The following T lines each start with an integer H(1 ≤ H ≤ 1000), which is the number of possible choices for hero. Then H integers
(a1 … aH)
follow, where ai (ai >
0) is the number of players who choose the i-th hero. It is guaranteed that the sum of ai will
no more than 200000.

输出

For each test case, please output the maximum number of games that could be grouped by the players.

提示

For the 1st test case, there are 6 online players choosing 6 different heroes. So 1 game can be formed.

For the 2nd test case, we can divide the 6 heroes into 2 teams: (1, 2, 3) and (1, 2, 3). So no 2 heroes appear in a single team, and 1 game can be formed.

There are 7 players in the 3rd test case, but a game has exactly 6 players. The extra player is in no team.

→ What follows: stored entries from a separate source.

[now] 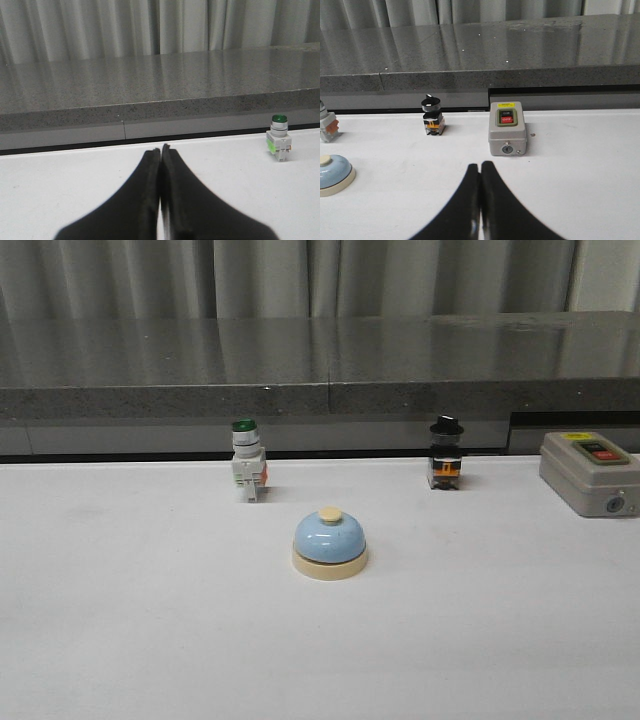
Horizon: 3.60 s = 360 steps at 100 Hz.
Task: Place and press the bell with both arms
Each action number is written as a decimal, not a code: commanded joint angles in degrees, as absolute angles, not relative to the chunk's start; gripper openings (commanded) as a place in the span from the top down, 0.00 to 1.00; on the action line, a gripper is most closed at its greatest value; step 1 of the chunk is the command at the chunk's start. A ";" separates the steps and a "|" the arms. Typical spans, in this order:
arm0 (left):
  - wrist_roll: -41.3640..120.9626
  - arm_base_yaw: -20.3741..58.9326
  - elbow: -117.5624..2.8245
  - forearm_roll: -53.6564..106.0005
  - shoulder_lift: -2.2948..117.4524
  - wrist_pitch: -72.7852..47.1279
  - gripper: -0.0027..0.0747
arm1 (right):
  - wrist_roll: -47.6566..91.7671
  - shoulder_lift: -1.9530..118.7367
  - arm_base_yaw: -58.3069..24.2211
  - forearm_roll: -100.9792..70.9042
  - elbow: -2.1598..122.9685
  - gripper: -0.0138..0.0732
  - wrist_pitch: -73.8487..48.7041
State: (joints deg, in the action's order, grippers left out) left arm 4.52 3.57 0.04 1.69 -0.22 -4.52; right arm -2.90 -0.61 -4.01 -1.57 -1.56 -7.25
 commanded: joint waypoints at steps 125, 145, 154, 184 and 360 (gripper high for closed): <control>4.17 3.57 2.50 1.47 -1.87 0.76 0.99 | -6.50 -0.65 -3.70 -2.02 6.98 0.91 -0.58; 4.17 3.57 2.50 1.47 -1.87 0.76 0.99 | -6.77 8.43 -3.70 -2.02 23.67 0.91 -20.70; 4.17 3.57 2.50 1.47 -1.87 0.76 0.99 | -6.77 14.62 -3.70 -2.02 30.30 0.91 -28.15; 4.17 3.57 2.50 1.47 -1.87 0.76 0.99 | -6.08 33.87 -3.70 -2.02 45.21 0.91 -43.39; 4.17 3.57 2.50 1.47 -1.87 0.76 0.99 | -2.27 104.90 -31.81 -5.69 80.33 0.91 -34.42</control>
State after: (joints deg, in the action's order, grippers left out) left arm 4.52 3.57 0.04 1.36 -0.22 -4.42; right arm -2.81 105.91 -31.08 -5.33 77.00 -35.28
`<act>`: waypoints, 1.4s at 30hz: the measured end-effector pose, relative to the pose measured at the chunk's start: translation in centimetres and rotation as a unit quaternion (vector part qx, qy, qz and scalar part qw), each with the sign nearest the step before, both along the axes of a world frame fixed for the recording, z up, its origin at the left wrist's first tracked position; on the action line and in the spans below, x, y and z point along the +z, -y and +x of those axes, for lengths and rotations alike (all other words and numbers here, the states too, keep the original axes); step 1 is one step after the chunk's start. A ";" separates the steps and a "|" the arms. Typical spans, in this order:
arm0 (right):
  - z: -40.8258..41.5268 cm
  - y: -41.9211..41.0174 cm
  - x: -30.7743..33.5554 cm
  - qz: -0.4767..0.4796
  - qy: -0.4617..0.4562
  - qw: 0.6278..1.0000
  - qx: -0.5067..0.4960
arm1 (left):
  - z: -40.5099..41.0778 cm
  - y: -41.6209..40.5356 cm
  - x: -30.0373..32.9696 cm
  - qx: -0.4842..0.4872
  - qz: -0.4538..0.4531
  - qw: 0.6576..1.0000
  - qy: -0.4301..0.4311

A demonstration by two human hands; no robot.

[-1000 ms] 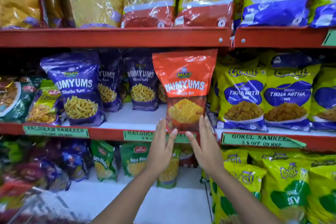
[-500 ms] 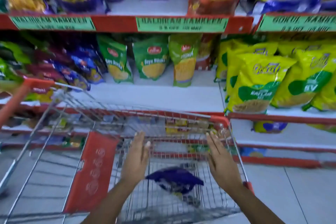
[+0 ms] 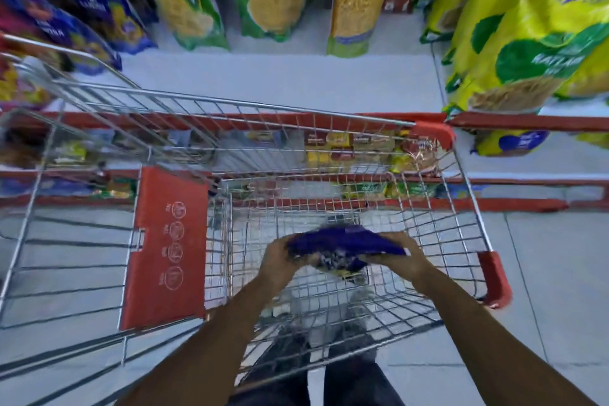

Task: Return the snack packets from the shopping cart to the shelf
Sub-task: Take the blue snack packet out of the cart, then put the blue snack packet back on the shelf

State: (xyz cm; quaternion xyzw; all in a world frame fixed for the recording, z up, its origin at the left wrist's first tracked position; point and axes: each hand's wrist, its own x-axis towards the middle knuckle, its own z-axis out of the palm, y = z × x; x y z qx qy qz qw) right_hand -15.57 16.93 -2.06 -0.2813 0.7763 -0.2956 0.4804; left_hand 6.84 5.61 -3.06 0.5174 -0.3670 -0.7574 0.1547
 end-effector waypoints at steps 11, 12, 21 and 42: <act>2.4 3.3 9.5 -0.122 0.063 0.981 -0.137 | 0.5 3.0 7.3 -0.025 -0.213 0.977 0.017; 2.3 3.8 11.1 -0.142 0.058 0.979 -0.133 | 0.5 3.8 9.1 -0.023 -0.228 0.973 0.007; 1.6 10.9 28.3 -0.371 0.003 0.925 -0.087 | -0.3 11.7 28.1 0.016 -0.480 0.875 -0.063; -2.5 33.7 51.8 -0.632 -0.162 0.738 -0.174 | -8.4 29.1 54.2 0.248 -0.714 0.654 0.012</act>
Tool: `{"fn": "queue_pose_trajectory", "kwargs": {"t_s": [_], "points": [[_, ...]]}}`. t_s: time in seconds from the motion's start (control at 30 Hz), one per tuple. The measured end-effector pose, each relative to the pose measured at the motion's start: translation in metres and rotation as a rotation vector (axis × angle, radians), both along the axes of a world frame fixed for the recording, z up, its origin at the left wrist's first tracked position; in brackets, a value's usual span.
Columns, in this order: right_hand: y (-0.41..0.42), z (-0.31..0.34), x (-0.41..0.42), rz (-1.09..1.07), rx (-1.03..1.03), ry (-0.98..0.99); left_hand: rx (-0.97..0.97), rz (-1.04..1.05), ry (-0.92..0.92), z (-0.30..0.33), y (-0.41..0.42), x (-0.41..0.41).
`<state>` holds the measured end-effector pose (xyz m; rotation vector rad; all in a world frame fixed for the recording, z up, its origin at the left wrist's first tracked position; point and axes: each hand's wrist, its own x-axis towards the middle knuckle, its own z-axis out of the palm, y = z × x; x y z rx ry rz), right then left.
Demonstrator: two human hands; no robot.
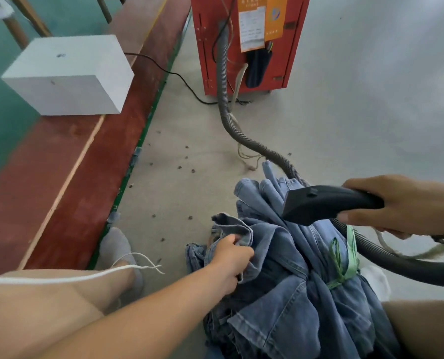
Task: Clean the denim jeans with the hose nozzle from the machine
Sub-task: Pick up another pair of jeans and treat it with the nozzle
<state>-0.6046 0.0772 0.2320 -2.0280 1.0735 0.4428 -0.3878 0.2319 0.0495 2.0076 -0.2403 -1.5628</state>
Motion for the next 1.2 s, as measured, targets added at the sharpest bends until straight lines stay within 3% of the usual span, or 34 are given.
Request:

For the 4th test case, there are 3 players choosing the hero3. So no game could be formed.

样例输入

4
6 1 1 1 1 1 1
3 2 2 2
3 2 2 3
3 1 2 3

样例输出

1
1
1
0

My Solution

#include <iostream>
#include <vector>
#include <string>
#include <algorithm>
#include <ctime>

using namespace std;

void adjust(vector<int>& v, int idx)
{
while (idx > 0)
{
if (v[idx] < v[idx - 1])	// jiaohuan
{
int tmp = v[idx];
v[idx] = v[idx - 1];
v[idx - 1] = tmp;
}
else
{
break;
}
}
}

long long groups(vector<int>& v)
{
sort(begin(v), end(v));
int len = v.size();
long long count = 0;;
if (len < 3) return 0;

while ((len = v.size()) >= 3)
{
vector<int>::iterator iter = v.end() - 3;

count++;
*iter = *iter - 1;
*(iter + 1) = *(iter + 1) - 1;
*(iter + 2) = *(iter + 2) - 1;

// 删除并重新排序
if (*(iter + 2) <= 0) v.erase(iter + 2);
else if (*(iter + 1) <= 0)
{
v.erase(iter + 1);
v.erase(iter);
adjust(v, v.size() - 1);
}
else if (*iter <= 0)
{
v.erase(iter);
adjust(v, v.size() - 2);
adjust(v, v.size() - 1);
}
}
return count / 2;
}

int main()
{
int t, countH;
vector<vector<int>> lines;
cin >> t;
for (int i = 0; i < t; ++i)
{
cin>>countH;
vector<int> line;
for (int j = 0; j < countH; ++j)
{
int tmp;
cin >> tmp;
line.push_back(tmp);
}
lines.push_back(line);
}

for (auto& line : lines)
{
cout << groups(line) << endl;
}
return 0;
}